*** PROVIDED DATA ***
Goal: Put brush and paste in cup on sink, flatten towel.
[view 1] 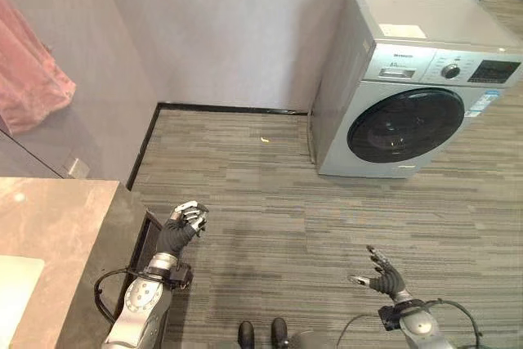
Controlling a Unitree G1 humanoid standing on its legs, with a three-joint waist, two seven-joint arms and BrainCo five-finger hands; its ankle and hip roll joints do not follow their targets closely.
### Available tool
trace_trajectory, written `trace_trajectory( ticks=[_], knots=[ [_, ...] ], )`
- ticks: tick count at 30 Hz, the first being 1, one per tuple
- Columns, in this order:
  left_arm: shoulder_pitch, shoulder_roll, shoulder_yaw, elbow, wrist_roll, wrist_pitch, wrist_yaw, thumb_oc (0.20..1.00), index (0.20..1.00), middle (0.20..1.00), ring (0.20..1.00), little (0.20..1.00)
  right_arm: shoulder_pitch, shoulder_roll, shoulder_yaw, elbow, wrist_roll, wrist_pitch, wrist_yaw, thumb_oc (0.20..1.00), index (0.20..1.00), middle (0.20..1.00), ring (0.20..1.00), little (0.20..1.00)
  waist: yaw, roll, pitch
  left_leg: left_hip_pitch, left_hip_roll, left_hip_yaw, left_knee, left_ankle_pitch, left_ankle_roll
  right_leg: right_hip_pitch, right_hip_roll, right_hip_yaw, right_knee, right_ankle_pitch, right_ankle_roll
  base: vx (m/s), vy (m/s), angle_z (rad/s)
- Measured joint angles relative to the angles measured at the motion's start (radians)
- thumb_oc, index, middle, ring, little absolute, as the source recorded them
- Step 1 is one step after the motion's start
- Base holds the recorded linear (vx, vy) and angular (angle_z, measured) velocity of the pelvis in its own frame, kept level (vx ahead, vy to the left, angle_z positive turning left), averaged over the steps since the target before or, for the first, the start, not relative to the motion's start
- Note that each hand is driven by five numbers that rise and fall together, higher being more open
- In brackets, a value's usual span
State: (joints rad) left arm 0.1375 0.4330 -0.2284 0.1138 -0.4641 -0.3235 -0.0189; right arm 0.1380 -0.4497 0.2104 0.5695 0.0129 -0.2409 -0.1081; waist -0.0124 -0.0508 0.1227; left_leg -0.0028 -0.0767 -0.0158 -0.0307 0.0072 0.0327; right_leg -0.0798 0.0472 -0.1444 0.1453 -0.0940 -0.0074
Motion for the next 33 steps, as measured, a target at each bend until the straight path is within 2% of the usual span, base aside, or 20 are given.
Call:
trace_trajectory(
  ticks=[1,2,3,4,5,6,7,8,9,10,11,14,20,27,33],
  knots=[
    [-0.047,0.001,-0.041,0.038,0.003,0.001,0.001,0.2,0.2,0.2,0.2,0.2,0.028,-0.005,0.001,-0.004,0.001,0.0,0.0,1.0,1.0,1.0,1.0,1.0,0.006,-0.031,0.002,-0.12,-0.037,-0.012,0.21,-0.014,-0.033,0.016,-0.014,-0.013,-0.029,0.012,-0.054,-0.03,-0.126,1.63],
    [-0.121,-0.004,-0.075,0.056,0.004,0.004,0.001,0.2,0.2,0.2,0.2,0.2,0.056,-0.034,-0.008,-0.008,-0.009,-0.003,0.003,1.0,1.0,1.0,1.0,1.0,0.015,-0.05,0.036,-0.344,-0.061,-0.002,0.605,0.032,-0.119,0.035,-0.043,-0.043,-0.063,0.012,-0.089,0.07,0.048,1.39],
    [-0.124,0.015,-0.081,0.057,0.003,0.006,0.01,0.2,0.2,0.2,0.2,0.2,0.034,-0.036,-0.035,0.04,-0.013,0.0,-0.001,1.0,1.0,1.0,1.0,1.0,0.041,-0.046,0.042,-0.434,0.007,0.021,0.732,0.009,-0.131,0.083,-0.031,-0.051,-0.098,0.021,-0.081,0.21,0.154,0.74],
    [-0.129,0.02,-0.083,0.056,0.003,0.005,0.011,0.2,0.2,0.2,0.2,0.2,0.032,-0.046,-0.059,0.042,-0.015,0.0,-0.001,1.0,1.0,1.0,1.0,1.0,0.025,-0.029,0.038,-0.401,0.091,0.032,0.586,0.01,-0.13,0.104,-0.019,-0.041,-0.104,0.014,-0.051,0.3,0.239,-0.26],
    [-0.134,0.022,-0.084,0.056,0.004,0.007,0.015,0.2,0.2,0.2,0.2,0.2,0.033,-0.024,-0.11,0.04,-0.009,-0.001,-0.015,1.0,1.0,1.0,1.0,1.0,0.016,-0.021,0.025,-0.305,0.161,0.065,0.287,0.015,-0.121,0.113,-0.011,-0.025,-0.144,0.016,-0.005,0.27,0.233,-0.49],
    [-0.143,0.019,-0.09,0.056,0.004,0.006,0.015,0.2,0.2,0.2,0.2,0.2,0.036,-0.009,-0.142,0.056,-0.008,0.001,-0.027,1.0,1.0,1.0,1.0,1.0,0.003,-0.003,0.016,-0.215,0.207,0.061,0.056,0.017,-0.105,0.123,-0.009,-0.034,-0.154,0.026,0.016,0.19,0.214,-0.4],
    [-0.15,0.008,-0.099,0.067,0.004,0.008,0.013,0.2,0.2,0.2,0.2,0.2,0.039,-0.01,-0.136,0.074,-0.008,0.01,-0.037,1.0,1.0,1.0,1.0,1.0,-0.047,0.008,0.01,-0.139,0.166,-0.001,-0.009,0.019,-0.105,0.138,-0.028,-0.032,-0.141,0.034,-0.003,0.24,0.287,-0.33],
    [-0.146,0.007,-0.098,0.066,0.004,0.008,0.013,0.2,0.2,0.2,0.2,0.2,0.039,-0.015,-0.13,0.071,-0.008,0.01,-0.041,1.0,1.0,1.0,1.0,1.0,-0.055,0.022,0.002,-0.105,0.133,0.001,-0.006,0.02,-0.101,0.138,-0.033,-0.019,-0.145,0.034,-0.002,0.26,0.326,-0.56],
    [-0.132,0.003,-0.095,0.059,0.003,0.008,0.011,0.2,0.2,0.2,0.2,0.2,0.029,-0.018,-0.103,0.055,-0.008,0.018,-0.04,1.0,1.0,1.0,1.0,1.0,-0.058,0.055,-0.014,-0.017,0.062,0.029,-0.043,0.029,-0.024,0.154,-0.029,0.02,-0.154,0.034,-0.002,0.24,0.292,-0.72],
    [-0.111,0.0,-0.089,0.059,0.003,0.006,0.007,0.2,0.2,0.2,0.2,0.2,0.03,-0.011,-0.091,0.037,-0.009,0.018,-0.039,1.0,1.0,1.0,1.0,1.0,-0.059,0.072,-0.026,0.021,0.056,0.043,-0.065,0.05,0.01,0.151,-0.019,0.028,-0.137,0.016,0.011,0.15,0.185,-0.67],
    [-0.094,-0.003,-0.08,0.049,0.001,0.007,0.008,0.2,0.2,0.2,0.2,0.2,0.03,0.006,-0.045,0.024,-0.01,0.017,-0.033,1.0,1.0,1.0,1.0,1.0,-0.051,0.05,-0.03,0.035,0.04,0.06,-0.064,0.058,0.009,0.151,-0.042,0.029,-0.112,-0.001,0.027,0.12,0.108,-0.19],
    [-0.086,-0.002,-0.077,0.049,0.001,0.007,0.008,0.2,0.2,0.2,0.2,0.2,0.036,0.016,-0.029,0.026,-0.017,0.017,-0.018,1.0,1.0,1.0,1.0,1.0,-0.041,0.035,-0.038,0.033,0.017,0.058,-0.064,0.054,0.014,0.149,-0.068,0.03,-0.11,-0.014,0.047,0.09,0.054,0.03],
    [-0.062,0.0,-0.058,0.04,0.003,0.007,0.01,0.2,0.2,0.2,0.2,0.2,0.029,0.017,-0.031,0.025,-0.019,0.017,-0.01,1.0,1.0,1.0,1.0,1.0,-0.008,0.035,-0.043,0.034,0.003,0.068,-0.064,0.047,0.024,0.155,-0.082,0.03,-0.126,-0.014,0.053,0.06,0.024,-0.04],
    [-0.014,0.0,-0.06,0.041,0.012,0.007,0.01,0.2,0.2,0.2,0.2,0.2,0.054,0.017,-0.059,0.024,-0.006,0.017,0.0,1.0,1.0,1.0,1.0,1.0,-0.007,0.039,-0.075,0.03,0.003,0.061,-0.065,0.037,0.035,0.151,-0.08,0.028,-0.124,-0.015,0.053,0.07,0.059,0.01],
    [-0.002,0.0,-0.062,0.083,0.088,0.009,0.015,0.2,0.2,0.2,0.2,0.2,0.044,0.019,-0.071,-0.023,0.036,0.015,0.003,1.0,1.0,1.0,1.0,1.0,-0.006,0.05,-0.097,0.017,-0.003,0.062,-0.065,0.03,0.044,0.113,-0.09,0.032,-0.074,-0.033,0.071,0.04,0.078,-0.02]
  ],
)
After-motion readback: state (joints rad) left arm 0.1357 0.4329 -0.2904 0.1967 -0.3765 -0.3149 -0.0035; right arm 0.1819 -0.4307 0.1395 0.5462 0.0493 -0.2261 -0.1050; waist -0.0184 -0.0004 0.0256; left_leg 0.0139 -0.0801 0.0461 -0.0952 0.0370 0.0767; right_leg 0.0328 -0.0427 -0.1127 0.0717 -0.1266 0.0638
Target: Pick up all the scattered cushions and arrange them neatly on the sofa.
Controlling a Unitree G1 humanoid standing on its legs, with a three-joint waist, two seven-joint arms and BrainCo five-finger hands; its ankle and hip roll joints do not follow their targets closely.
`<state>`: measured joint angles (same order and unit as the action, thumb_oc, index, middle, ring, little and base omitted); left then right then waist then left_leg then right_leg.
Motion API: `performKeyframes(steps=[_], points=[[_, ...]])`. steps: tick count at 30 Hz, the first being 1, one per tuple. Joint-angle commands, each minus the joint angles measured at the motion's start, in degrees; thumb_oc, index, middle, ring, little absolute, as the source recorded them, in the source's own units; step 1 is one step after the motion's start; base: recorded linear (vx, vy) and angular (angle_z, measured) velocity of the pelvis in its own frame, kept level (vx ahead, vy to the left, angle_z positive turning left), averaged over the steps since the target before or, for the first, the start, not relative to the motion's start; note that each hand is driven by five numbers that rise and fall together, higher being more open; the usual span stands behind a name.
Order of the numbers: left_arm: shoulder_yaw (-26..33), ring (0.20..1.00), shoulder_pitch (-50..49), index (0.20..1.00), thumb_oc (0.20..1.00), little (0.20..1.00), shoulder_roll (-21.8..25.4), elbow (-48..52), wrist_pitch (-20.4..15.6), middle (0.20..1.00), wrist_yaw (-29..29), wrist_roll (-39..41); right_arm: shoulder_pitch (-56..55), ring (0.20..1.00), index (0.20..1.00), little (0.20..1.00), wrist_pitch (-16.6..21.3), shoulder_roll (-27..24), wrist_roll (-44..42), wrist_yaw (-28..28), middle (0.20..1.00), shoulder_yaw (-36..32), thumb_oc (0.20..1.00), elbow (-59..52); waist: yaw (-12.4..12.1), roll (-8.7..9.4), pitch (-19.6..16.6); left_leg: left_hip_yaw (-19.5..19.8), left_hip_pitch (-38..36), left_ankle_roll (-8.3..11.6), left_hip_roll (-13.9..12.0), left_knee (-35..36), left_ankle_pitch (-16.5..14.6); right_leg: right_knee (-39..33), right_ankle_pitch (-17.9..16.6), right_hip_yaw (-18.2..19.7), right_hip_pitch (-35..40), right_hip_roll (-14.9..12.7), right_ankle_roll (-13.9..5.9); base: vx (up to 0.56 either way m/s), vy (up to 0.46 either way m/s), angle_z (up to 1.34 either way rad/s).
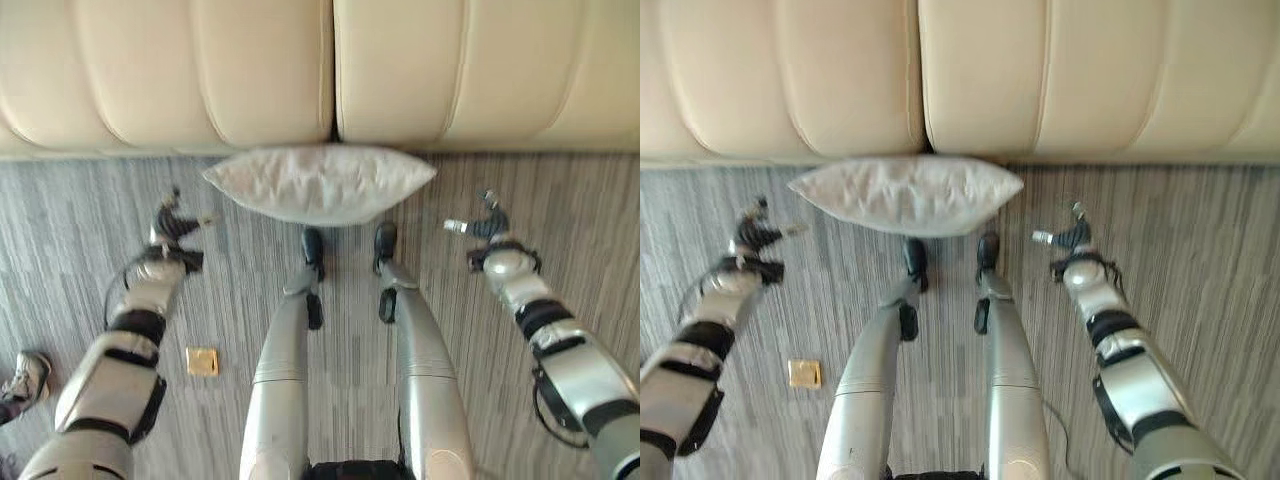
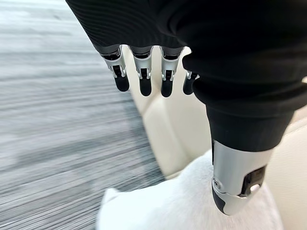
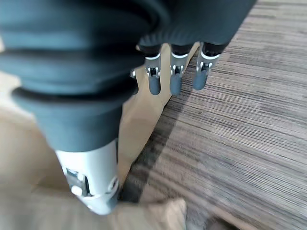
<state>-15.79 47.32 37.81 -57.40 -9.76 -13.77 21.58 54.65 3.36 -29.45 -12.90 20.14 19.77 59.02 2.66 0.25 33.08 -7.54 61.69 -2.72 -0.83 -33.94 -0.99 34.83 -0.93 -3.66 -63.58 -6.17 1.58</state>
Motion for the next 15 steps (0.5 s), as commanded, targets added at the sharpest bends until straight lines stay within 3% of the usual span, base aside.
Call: performKeyframes(steps=[1,7,11,12,13,14,15], points=[[1.4,1.0,-6.6,1.0,1.0,1.0,0.6,-0.4,-1.8,1.0,-1.8,2.6,-6.8,1.0,1.0,1.0,2.2,-1.3,-3.7,2.3,1.0,2.0,1.0,-1.8,-0.1,-1.11,-9.0,0.1,-0.1,3.32,0.4,-2.9,-8.7,-1.2,4.6,4.7,-0.8,-1.0,-5.74,0.02,0.026,-0.11],[-5.8,1.0,1.2,1.0,1.0,1.0,-1.0,1.7,-1.8,1.0,-3.2,-1.9,1.6,1.0,1.0,1.0,4.3,1.1,-5.8,3.4,1.0,7.3,1.0,-4.4,-0.6,-1.95,-9.7,-0.5,8.4,2.32,1.4,-8.1,-9.9,4.2,5.8,6.3,-9.6,-0.7,-5.36,0.03,0.021,0.0],[-9.0,1.0,4.5,1.0,1.0,1.0,-6.6,4.5,-2.1,1.0,-5.8,-3.5,6.7,1.0,1.0,1.0,5.5,7.2,-5.2,4.7,1.0,11.9,1.0,-7.0,-1.8,-2.36,-10.2,-0.3,10.2,1.71,2.1,-9.2,-9.9,6.0,6.1,6.3,-11.8,-0.6,-5.33,0.0,-0.009,0.01],[-9.9,1.0,5.3,1.0,1.0,1.0,-8.0,4.6,-2.0,1.0,-6.4,-4.4,7.4,0.511,0.511,0.511,5.6,8.8,-4.4,4.6,0.511,13.1,0.511,-7.6,-2.0,-2.42,-10.5,-0.3,10.5,1.58,2.2,-9.4,-9.9,6.4,6.2,6.0,-12.1,-0.7,-5.27,-0.02,-0.046,0.05],[-10.8,0.944,6.1,0.944,0.944,0.944,-9.8,4.8,-1.9,0.944,-7.4,-5.5,8.2,0.2,0.2,0.2,5.6,10.7,-3.2,4.8,0.2,14.4,0.2,-8.6,-2.3,-2.42,-10.8,-0.1,10.5,1.45,2.4,-9.1,-9.7,6.3,6.2,5.9,-12.0,-0.6,-5.22,-0.02,-0.047,0.06],[-11.4,0.2,6.9,0.2,0.2,0.2,-10.7,5.1,-2.0,0.2,-8.1,-6.3,8.5,0.2,0.2,0.2,6.0,11.8,-3.0,4.8,0.2,15.0,0.2,-9.1,-2.4,-2.49,-11.0,0.2,10.5,1.44,2.5,-8.9,-9.5,6.2,6.1,5.7,-12.0,-0.6,-5.24,-0.02,-0.037,0.04],[-11.5,0.2,7.4,0.2,0.2,0.2,-11.7,5.9,-2.6,0.2,-8.8,-6.2,8.6,0.2,0.2,0.2,6.8,13.3,-3.8,5.1,0.2,14.7,0.2,-9.9,-2.5,-2.55,-11.2,0.4,10.4,1.49,2.5,-8.5,-9.3,6.0,6.0,5.7,-11.8,-0.6,-5.25,-0.03,-0.032,0.03]])
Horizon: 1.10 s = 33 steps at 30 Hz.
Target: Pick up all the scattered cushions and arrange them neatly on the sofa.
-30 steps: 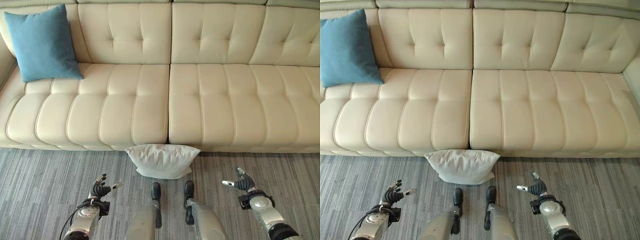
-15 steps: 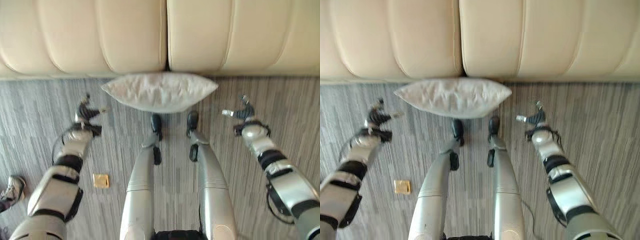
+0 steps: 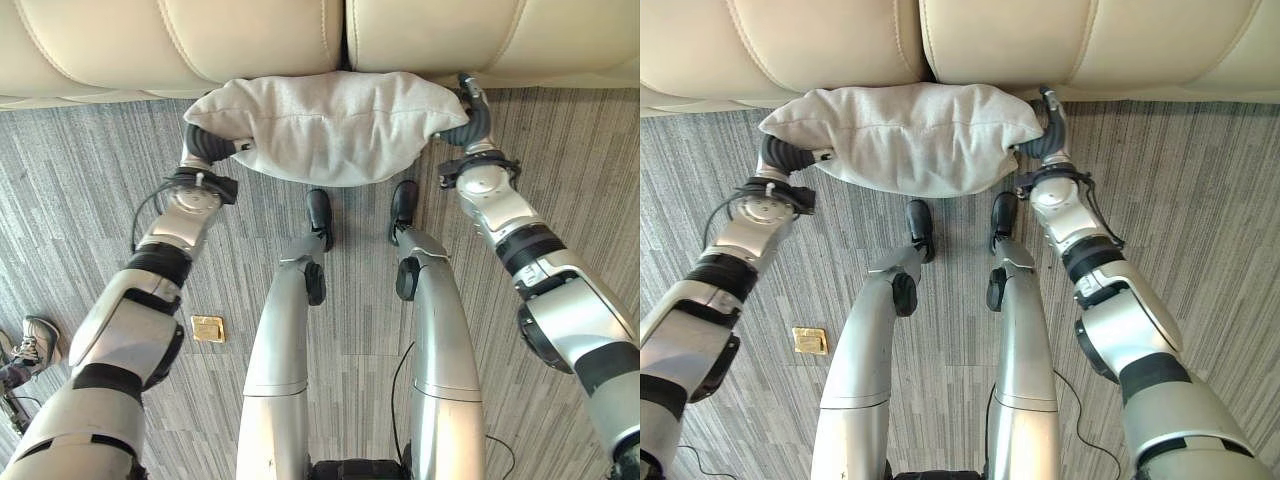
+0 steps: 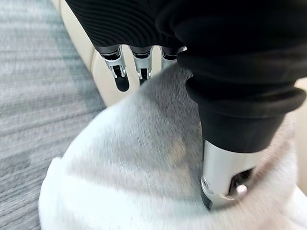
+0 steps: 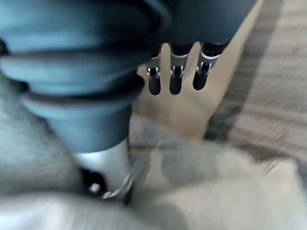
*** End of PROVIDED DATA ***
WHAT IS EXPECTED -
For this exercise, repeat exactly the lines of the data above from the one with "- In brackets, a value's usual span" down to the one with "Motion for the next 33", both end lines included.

REPLY TO THE EXERCISE -
- In brackets, a value's usual span
State: (joints rad) left arm 0.1375 0.4330 -0.2284 0.1138 -0.4641 -0.3235 -0.0189; right arm 0.1380 -0.4497 0.2104 0.5695 0.0129 -0.2409 -0.1081; waist -0.0124 -0.0508 0.1227; left_leg -0.0028 -0.0767 -0.0158 -0.0307 0.0072 0.0327; right_leg -0.0798 0.0472 -0.1444 0.1453 -0.0940 -0.0074
Motion for the next 33 steps, as measured, a target at each bend until the straight path is within 2% of the usual span, base aside, or 20 are given.

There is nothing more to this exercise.